Le troisième acte, — ou du moins la dernière partie du troisième acte (le réveil de Brunnhilde et le duo d’amour), — déborde encore d’une éclatante, héroïque gaité. « Rayonnant s’ouvre pour moi le chemin ! Oh ! me baigner dans la fournaise, y trouver enfin la fiancée ! Hoho ! Hahei ! Gai ! Gai ! À présent je me choisis un aimable compagnon ! »[1] Telles sont les paroles et les cris de Siegfried s’élançant dans le brasier. Pendant la « Traversée du feu, » sa fanfare intrépide rit et saute de joie au milieu des thèmes de la flamme. Elle compte, cette « traversée, » parmi les plus admirables mêlées wagnériennes : admirable par ce qu’elle est, admirable par ce qu’elle représente. De telles pages sont le sommet où des siècles de polyphonie semblent être venus aboutir. Un des principes essentiels de notre art, celui de la combinaison, y est porté à son comble ; une des grandes forces qui constituent la musique s’y exerce, une des grandes lois qui la gouvernent s’y accomplit.
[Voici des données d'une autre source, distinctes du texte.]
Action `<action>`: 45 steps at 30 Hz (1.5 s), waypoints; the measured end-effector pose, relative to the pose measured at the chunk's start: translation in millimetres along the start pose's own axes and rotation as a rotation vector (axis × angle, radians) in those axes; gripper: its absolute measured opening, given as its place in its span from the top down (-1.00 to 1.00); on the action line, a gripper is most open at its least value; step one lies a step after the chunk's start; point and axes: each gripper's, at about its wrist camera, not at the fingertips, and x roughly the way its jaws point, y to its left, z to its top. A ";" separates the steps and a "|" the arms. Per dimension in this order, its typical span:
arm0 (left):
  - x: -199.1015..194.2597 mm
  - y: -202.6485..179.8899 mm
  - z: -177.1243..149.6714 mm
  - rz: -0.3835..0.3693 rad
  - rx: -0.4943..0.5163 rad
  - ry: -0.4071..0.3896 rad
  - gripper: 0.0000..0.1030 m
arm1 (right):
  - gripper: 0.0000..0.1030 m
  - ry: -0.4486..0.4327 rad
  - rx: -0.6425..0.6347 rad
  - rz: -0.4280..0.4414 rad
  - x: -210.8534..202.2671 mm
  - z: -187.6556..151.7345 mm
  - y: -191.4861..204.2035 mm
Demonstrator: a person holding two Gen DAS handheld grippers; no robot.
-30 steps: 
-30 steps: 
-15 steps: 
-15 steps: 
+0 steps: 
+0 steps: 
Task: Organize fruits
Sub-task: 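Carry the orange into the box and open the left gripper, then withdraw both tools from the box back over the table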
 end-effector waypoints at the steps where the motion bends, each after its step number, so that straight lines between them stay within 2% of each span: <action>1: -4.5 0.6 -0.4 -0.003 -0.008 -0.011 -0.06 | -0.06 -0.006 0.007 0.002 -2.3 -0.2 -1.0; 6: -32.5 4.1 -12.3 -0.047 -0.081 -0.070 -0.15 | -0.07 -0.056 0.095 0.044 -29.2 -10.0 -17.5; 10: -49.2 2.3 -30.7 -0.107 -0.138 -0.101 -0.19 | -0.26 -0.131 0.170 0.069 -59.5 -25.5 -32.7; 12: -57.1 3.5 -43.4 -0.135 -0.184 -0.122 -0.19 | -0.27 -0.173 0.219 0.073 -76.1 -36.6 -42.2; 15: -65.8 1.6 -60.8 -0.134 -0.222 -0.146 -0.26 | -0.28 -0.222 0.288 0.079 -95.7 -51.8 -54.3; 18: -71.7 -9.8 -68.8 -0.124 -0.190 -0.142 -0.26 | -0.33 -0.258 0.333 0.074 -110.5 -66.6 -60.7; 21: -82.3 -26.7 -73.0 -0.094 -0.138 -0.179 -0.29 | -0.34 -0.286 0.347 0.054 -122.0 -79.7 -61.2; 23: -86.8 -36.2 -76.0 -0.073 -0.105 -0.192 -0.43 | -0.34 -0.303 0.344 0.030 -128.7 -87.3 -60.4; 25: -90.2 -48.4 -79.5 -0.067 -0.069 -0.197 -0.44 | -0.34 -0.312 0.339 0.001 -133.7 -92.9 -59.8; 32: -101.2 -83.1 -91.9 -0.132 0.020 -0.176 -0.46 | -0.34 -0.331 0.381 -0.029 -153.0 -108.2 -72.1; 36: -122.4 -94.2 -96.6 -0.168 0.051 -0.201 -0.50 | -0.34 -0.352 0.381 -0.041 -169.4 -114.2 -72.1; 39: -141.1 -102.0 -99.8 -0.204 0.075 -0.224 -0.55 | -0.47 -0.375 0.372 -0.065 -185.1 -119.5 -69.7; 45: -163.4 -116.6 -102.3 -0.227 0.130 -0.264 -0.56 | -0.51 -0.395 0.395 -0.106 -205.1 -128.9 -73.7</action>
Peu à peu la prodigieuse mêlée se démêle ; par une dégradation ravissante, la symphonie colossale se réduit à n’être plus qu’une seule voix, une ligne, un fil sonore, délicieux d’élégance, de souplesse et de pureté. Pure également et solitaire, chacune des phrases de Siegfried avant le réveil de Brunnhilde se détache en quelque sorte sur un

  1. Cité par A. Ernst dans son bel ouvrage : l’Art de Richard Wagner (l’Œuvre pratique), 1 vol., 1893 ; Plon, Nourrit et Cie.